What’s That? … It’s a Blockchain!

I presented at a blockchain event a few years ago, and shared the stage with the head of blockchain at a major company. As I was flicking…

What’s That? … It’s a Blockchain!

I presented at an industry-focused blockchain event a few years ago, and shared the stage with the lead for blockchain at a major company. As I was flicking through my slides before the start of the presentation, he said to me, “What’s that? It looks interesting”, I looked at my slide, and said, “It’s a Merkle Tree”. “And, what’s that?” I paused for a few seconds as I considered what Ralph Merkle would have said in reply, but blurted out, “That’s a blockchain!”. “Ah, that’s nice. Never heard of that before”, he said.

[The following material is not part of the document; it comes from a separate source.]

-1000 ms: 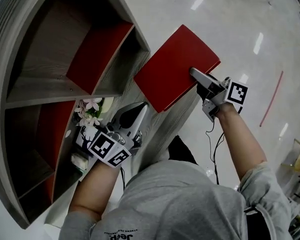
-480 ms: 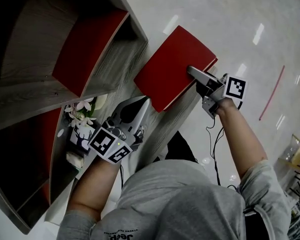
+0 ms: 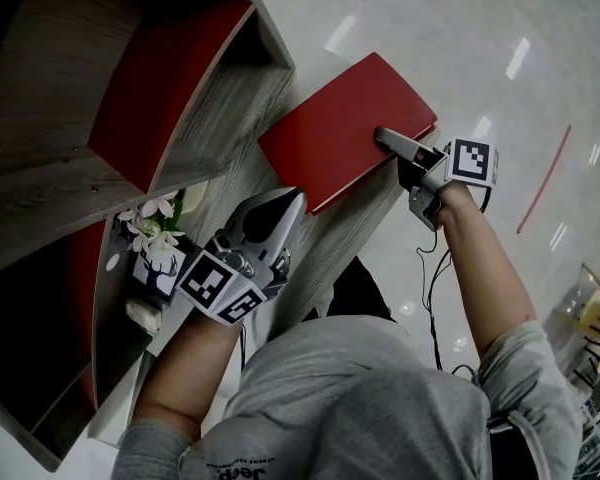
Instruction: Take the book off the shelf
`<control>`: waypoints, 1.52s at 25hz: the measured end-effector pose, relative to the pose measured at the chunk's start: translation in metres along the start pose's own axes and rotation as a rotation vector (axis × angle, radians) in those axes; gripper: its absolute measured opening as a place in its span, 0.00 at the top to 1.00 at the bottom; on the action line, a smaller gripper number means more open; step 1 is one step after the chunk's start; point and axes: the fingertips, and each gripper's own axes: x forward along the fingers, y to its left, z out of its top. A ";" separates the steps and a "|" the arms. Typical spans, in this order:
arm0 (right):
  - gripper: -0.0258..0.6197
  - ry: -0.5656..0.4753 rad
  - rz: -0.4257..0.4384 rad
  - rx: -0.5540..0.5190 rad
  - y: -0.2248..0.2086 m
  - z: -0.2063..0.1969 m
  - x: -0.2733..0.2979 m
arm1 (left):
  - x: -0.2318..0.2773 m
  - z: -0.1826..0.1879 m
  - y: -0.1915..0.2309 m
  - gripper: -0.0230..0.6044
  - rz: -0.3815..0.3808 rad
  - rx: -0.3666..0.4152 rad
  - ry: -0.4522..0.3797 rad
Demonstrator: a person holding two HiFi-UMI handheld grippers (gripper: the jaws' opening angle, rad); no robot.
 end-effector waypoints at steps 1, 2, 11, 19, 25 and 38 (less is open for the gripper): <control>0.50 0.005 -0.015 0.008 -0.001 -0.001 0.001 | 0.000 -0.001 0.000 0.94 0.000 -0.003 0.001; 0.49 0.009 -0.032 0.015 -0.003 -0.003 0.001 | 0.000 -0.002 -0.001 0.94 0.000 -0.005 0.002; 0.37 0.007 -0.248 -0.138 -0.031 0.003 0.001 | 0.000 -0.006 -0.002 0.94 -0.004 -0.017 0.011; 0.30 -0.027 -0.585 -0.650 -0.038 0.028 -0.006 | -0.004 -0.002 0.000 0.94 0.001 -0.016 0.010; 0.30 -0.040 -0.575 -0.620 -0.039 0.027 -0.007 | -0.007 -0.001 0.000 0.94 0.004 -0.015 0.004; 0.31 -0.056 -0.601 -0.729 -0.011 0.027 -0.019 | -0.019 0.012 -0.006 0.94 0.030 -0.009 -0.035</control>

I knew then, that the whole area of blockchain has in trouble of existing in a world which some people — even the head of blockchain chain at one of the major technology companies in the world — just used the word (/term) without really knowing what was undernealth. For me, it was like an electrical engineer asking me what the colours on the wires are, “Is blue live or neutral? I always get mixed up with them”.

Blockchain isn’t really a thing. It is part of our tool kit that we use to implement trust in our flawed digital work. It’s Merkle Trees, public key signing, identity checking, zero knowledge proofs, Pedersen commitments, and so much more.

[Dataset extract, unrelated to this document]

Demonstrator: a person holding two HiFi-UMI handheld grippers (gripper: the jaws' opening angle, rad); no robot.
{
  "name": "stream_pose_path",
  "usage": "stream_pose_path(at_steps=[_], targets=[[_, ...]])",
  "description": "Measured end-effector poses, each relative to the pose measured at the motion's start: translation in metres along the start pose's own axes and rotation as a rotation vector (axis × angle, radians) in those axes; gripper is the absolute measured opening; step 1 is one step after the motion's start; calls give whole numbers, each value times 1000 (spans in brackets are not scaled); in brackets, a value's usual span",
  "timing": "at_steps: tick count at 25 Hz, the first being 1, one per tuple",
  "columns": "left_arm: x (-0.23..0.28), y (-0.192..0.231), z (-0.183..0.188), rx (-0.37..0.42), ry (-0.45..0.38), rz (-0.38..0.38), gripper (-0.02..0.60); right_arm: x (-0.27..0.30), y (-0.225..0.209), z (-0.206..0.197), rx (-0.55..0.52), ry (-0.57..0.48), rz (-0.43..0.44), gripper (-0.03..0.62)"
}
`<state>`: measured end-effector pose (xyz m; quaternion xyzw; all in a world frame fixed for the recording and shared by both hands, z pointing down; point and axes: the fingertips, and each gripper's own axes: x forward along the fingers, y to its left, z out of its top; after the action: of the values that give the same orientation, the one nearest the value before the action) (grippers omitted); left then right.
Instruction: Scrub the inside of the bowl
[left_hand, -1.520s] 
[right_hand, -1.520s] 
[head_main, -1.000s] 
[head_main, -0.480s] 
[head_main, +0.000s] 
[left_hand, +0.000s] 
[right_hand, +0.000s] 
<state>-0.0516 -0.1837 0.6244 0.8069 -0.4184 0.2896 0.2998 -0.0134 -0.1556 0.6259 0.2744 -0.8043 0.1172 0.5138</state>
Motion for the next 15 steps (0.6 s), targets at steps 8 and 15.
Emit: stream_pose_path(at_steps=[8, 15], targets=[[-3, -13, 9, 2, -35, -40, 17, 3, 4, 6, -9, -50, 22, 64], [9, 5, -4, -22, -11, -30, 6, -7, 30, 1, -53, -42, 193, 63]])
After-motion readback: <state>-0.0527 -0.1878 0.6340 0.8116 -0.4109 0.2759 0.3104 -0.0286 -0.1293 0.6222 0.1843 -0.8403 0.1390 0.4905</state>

In five pages, create a blockchain

It was Ralph Merkle, who, in five short pages, laid out the method that has become what we would know as blockchain [here]:

The patent was assigned to Stanford, and where it outlined a way to validate data through a tree of hashes, and where the top-level hash could be used to validate all the data within a block:

In this, data element Y1 and Y2 were hashed, and then a hash created from this, and eventually we reached the top of the tree, and where a proof of the validity of all the data could be proven from the top-level hash, and any changes quickly traced within the tree. It is such a beautiful patent, and just say what it is, and finishes. It has four basic claims, but, basically, it just built around a core figure for the tree.

Beautiful maths at its most wonderful form.

Satoshi Nakamoto

In Satoshi’s white paper of Bitcoin, he/she lays out a more trusted world, and at its core is the usage of Merkle Trees. With this we create a tree of hashes and then it this to create a root hash. In blockchain, it is this root hash that we add to our blockchain, in order to create a chaining effect.

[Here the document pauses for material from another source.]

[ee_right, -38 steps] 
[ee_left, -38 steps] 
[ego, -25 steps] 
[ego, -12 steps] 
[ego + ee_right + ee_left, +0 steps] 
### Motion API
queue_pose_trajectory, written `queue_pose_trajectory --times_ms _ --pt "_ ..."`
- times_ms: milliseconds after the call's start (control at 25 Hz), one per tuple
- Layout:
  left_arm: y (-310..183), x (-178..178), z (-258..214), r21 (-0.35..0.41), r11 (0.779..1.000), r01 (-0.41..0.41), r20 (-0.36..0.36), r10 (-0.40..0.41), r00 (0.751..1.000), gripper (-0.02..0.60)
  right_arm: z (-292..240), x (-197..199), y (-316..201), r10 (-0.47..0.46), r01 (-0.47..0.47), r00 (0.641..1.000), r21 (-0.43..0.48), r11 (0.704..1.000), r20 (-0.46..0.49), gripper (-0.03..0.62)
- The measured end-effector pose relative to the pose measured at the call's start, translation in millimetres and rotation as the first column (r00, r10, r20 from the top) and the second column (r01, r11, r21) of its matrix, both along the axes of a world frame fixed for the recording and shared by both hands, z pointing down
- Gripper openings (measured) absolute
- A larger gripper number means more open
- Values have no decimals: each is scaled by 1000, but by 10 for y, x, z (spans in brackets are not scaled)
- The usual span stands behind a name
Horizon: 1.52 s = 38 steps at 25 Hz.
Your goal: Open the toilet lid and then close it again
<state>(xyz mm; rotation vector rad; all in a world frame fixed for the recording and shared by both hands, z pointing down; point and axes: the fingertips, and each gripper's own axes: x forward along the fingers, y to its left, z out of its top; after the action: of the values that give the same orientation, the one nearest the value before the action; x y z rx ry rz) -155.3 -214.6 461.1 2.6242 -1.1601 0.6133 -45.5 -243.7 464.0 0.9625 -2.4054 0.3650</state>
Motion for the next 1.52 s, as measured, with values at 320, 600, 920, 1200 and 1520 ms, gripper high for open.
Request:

So let’s say we have the names of a few countries: ‘France’, ‘Germany’, ‘Denmark’, ‘Sweden’, ‘UK’, ‘Spain’, and ‘Italy’. We can then hash as [here]:

Input:		 [ 'France', 'Germany', 'Denmark', 'Sweden', 'UK', 'Spain', 'Italy' ]
Root hash: 65C7C87E2731AE97D0BE89EA3299A544FD28DE6A
Tree depth 3
Tree levels: 4
Tree nodes: 7
Level  0
[ '65C7C87E2731AE97D0BE89EA3299A544FD28DE6A' ]
Level  1
[ '8D832398ACABF7B669C023174169C8876F9764DC',
'2BBB8E1E1D16671B763D0C026C9A2BA43FD73381' ]
Level  2
[ '0F705D70B6CF6FFE1FE570FC24947767438541FA',
'A5D0D57347C4BE03B6E91E0176D5E53614AA861E',
'F8A5C1FC111019BDCD2E6F7877299878F9699640',
'AD79EF0F076D3A686AB9738925F4DD2C7E69D7D1' ]
Level  3
[ 'E3772AC4B4DB87B4A8DBFA59EF43CD1A8AD29515',
'17D53E0E6A68ACDF80B78D4F9D868C8736DB2CEC',
'89DA124E04DFE1AD9946CD37D91A119E1D028898',
'72DDD2B619AF6D6A73FEBF80F7FCAD22495498CD',
'7770D04C7BFB791E7C95959F12D6797BEE87A8D8',
'20A8DF9B760336178FCA425339EC1C7E542A2463',
'AD79EF0F076D3A686AB9738925F4DD2C7E69D7D1' ]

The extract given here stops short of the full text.